* **Exercise directions**
Search the listing for the string "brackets". Copy every line that has it.
________________________
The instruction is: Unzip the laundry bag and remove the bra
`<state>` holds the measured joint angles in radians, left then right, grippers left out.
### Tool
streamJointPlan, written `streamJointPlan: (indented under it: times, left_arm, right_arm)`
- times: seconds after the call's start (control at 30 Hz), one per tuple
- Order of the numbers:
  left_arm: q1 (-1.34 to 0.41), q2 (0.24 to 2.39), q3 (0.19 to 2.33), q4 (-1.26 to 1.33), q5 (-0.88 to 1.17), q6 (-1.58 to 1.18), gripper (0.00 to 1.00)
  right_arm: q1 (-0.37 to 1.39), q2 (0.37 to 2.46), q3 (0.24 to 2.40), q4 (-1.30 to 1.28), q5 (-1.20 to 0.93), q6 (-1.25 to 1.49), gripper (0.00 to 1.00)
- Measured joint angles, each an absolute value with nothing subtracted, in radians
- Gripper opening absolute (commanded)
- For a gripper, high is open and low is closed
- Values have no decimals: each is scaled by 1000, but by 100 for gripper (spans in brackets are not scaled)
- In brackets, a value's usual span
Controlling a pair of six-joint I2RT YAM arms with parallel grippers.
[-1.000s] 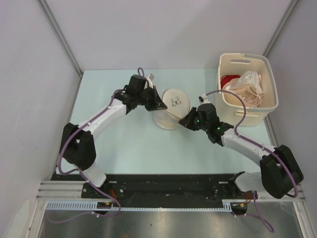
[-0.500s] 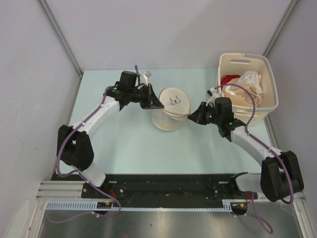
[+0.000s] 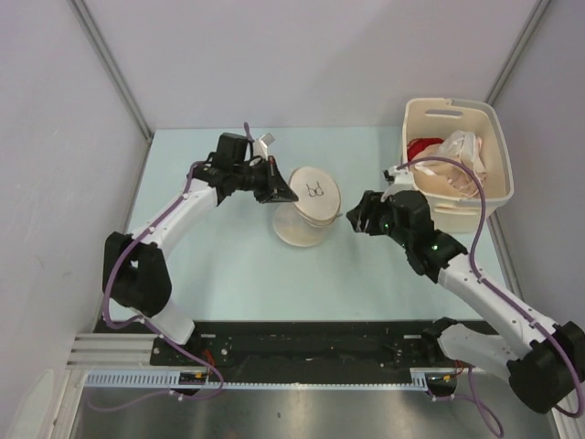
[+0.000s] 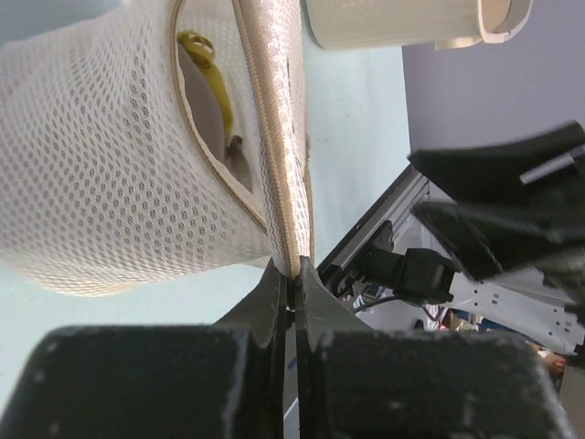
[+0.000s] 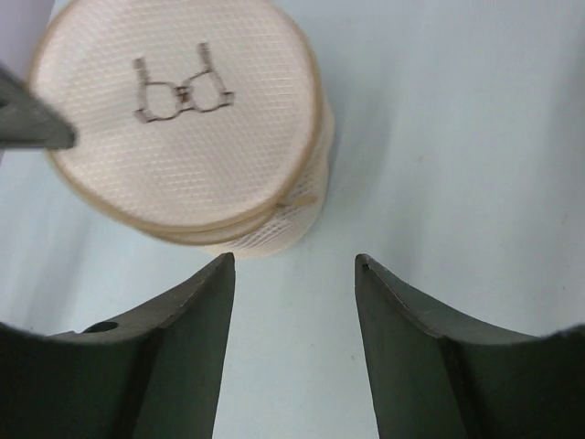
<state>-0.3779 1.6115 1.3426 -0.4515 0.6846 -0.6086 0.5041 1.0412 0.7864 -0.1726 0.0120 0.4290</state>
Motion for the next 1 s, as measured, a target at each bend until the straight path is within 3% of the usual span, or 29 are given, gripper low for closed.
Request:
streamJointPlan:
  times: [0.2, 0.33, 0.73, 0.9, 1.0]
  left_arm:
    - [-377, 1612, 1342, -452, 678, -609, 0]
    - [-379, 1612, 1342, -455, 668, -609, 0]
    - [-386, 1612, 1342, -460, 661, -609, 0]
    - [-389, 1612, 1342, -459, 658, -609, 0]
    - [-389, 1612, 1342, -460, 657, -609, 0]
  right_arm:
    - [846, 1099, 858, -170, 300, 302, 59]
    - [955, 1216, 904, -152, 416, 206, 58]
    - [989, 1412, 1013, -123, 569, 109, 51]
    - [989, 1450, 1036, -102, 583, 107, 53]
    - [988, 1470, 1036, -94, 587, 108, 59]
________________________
* **Answer for this exercise**
- Values have no decimals: each is scaled by 1000, but by 100 for gripper (spans in brackets are not scaled)
- In brackets, a value's usual span

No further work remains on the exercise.